Burial Customs: Superstition & Practices

burial customs

While some people believe that death is a final act, others hold that death is in fact the first act of one’s afterlife. In turn, many cultures have developed customs & superstitions that are manifested through the final preparations of the recently departed.

The origin of common phrases such as six feet deep and six feet under,  were a  result of Daniel Defoe’s fictional work,  A Journal of the Plague Year. In that popular account,  London’s lord mayor required newly dug graves in the 1660s to be at a minimum depth of six feet deep to limit the spread of the plague.

Let’s dig into a few of the lesser-known death customs and superstitions from around the world…


cave grave

Cave Graves

Hawaii is beautiful, but while you are out taking in those beautiful landscapes, beware that the caves may have a darker surprise waiting under your feet.

Hawaiian cave burial is a tradition in which a body is bent into a kneeling or fetal position and then tied in that position and put in any number of sea-side cliff caves. The body is covered with a tapa cloth. Often the internal organs are removed and the body is filled with salt to help better preserve it, since the bones of ancestors are said to have divine power. Such burial sites are commonly located along the shores of Maui.

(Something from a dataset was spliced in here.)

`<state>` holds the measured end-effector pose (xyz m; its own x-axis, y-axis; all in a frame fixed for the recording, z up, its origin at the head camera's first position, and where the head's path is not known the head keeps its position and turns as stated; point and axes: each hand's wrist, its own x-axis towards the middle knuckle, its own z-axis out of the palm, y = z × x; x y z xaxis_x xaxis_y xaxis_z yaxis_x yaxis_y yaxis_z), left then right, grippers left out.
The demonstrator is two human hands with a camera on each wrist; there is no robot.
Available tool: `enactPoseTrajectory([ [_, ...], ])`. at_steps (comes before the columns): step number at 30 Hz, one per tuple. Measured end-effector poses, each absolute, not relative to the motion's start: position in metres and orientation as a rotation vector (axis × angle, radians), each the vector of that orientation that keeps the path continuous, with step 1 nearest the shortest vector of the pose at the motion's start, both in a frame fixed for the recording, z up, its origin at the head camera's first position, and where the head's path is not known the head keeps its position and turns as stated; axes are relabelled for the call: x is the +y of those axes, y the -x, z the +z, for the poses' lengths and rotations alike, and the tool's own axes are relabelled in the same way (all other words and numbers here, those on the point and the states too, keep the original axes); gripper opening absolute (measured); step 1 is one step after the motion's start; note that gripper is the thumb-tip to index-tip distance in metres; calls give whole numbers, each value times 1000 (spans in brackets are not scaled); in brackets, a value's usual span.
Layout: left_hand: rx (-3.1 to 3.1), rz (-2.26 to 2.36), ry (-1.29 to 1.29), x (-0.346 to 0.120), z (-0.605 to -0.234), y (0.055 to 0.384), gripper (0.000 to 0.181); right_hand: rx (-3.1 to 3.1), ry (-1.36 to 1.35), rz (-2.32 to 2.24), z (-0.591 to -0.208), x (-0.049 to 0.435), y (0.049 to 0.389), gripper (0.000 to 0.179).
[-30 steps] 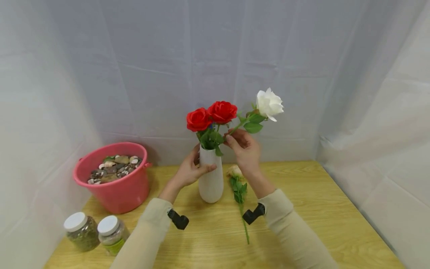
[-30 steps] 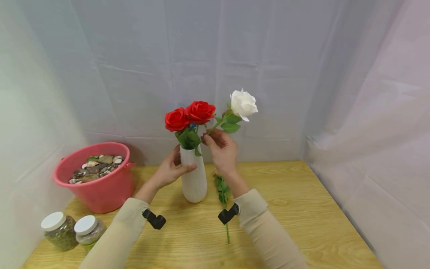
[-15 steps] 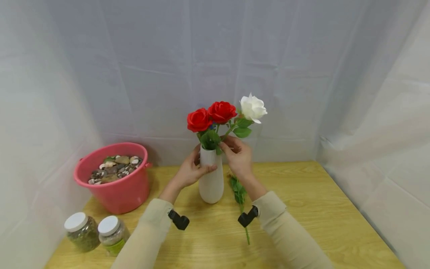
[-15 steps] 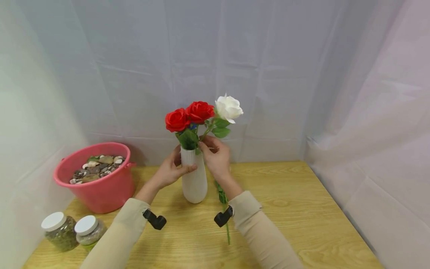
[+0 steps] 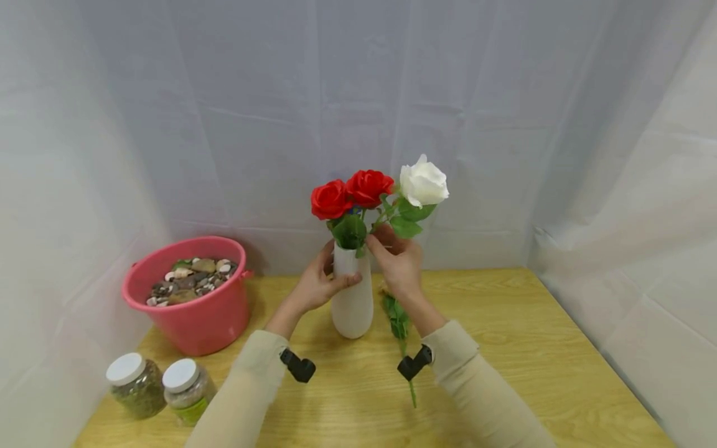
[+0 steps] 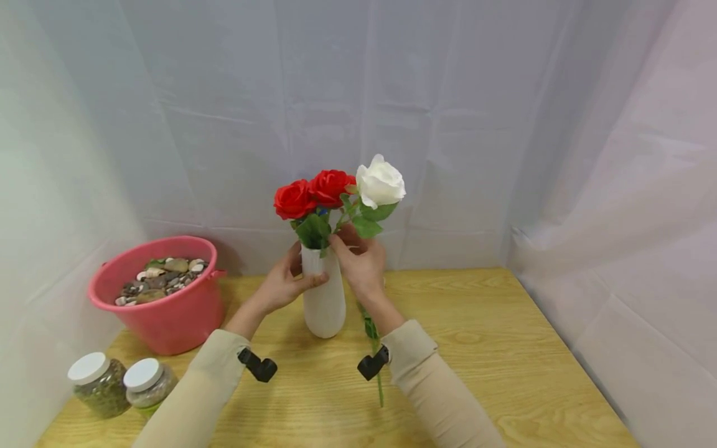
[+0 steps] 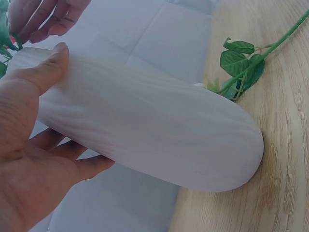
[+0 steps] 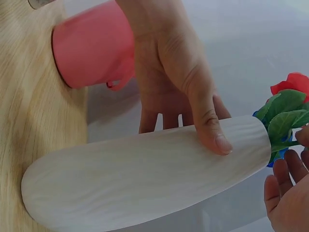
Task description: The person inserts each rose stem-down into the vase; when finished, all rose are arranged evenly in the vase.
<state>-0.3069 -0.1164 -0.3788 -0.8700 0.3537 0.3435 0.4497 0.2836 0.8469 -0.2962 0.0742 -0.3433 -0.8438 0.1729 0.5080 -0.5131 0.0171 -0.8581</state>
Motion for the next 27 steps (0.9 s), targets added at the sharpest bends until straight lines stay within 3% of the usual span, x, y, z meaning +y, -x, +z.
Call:
enactPoseTrajectory([
  [16, -2438, -1652, 789, -116, -379, 309, 89, -1675, -335, 2041, -328, 77, 288, 31],
  [23, -2448, -1665, 763, -117, -380, 309, 90, -1587, -312, 2088, -322, 73, 290, 19],
  [27, -2446, -1666, 759, -115, -379, 309, 89, -1602, -366, 2056, -322, 73, 291, 21],
])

Hawaii is also host many underwater caves that are also gravesites.

 


End of the Road

maasai

The Maasai of southern Kenya and northern Tanzania reserve burials only for chiefs as a sign of respect.

For all others, the remains are left for scavengers to consume as the body is seen as harmful to the soil. The Maasai do not believe in an afterlife, remains of human bodies are used far more naturally- as a food source for the animals in the area.


Rolling over in your grave

isabel malala razafindrakoto

In Madagascar, Famadihana is a celebration thrown for the dead by their family.

The Famadihana, or turning of the bones, is actually done every few years.

Family members of the deceased will retrieve the remains, wrap them in a cloth and celebrate with them in dances and other activities. This custom has developed in part out of the longstanding belief that the soul does not leave the body immediately, rather lingering until it is ready to depart.

The practice is on decline after in 2017 authorities warned families not to exhume bodies due to risk of plague.


Propped Up at Wake

boxer corpse posed
Boxer Christopher Rivera Amaro propped up and ringside at his own wake after being murdered in 2014 in Puerto Rico.

As a way to preserve a lasting memory of their lost loved ones- Puerto Ricans began replacing traditional wakes with what have become known as ‘extreme wakes’ where a scene is created and the deceased person is propped up.

This custom is not new however, the Victorians made such practices commonplace in Western cultures during the 1800s in line with the development of modern photography.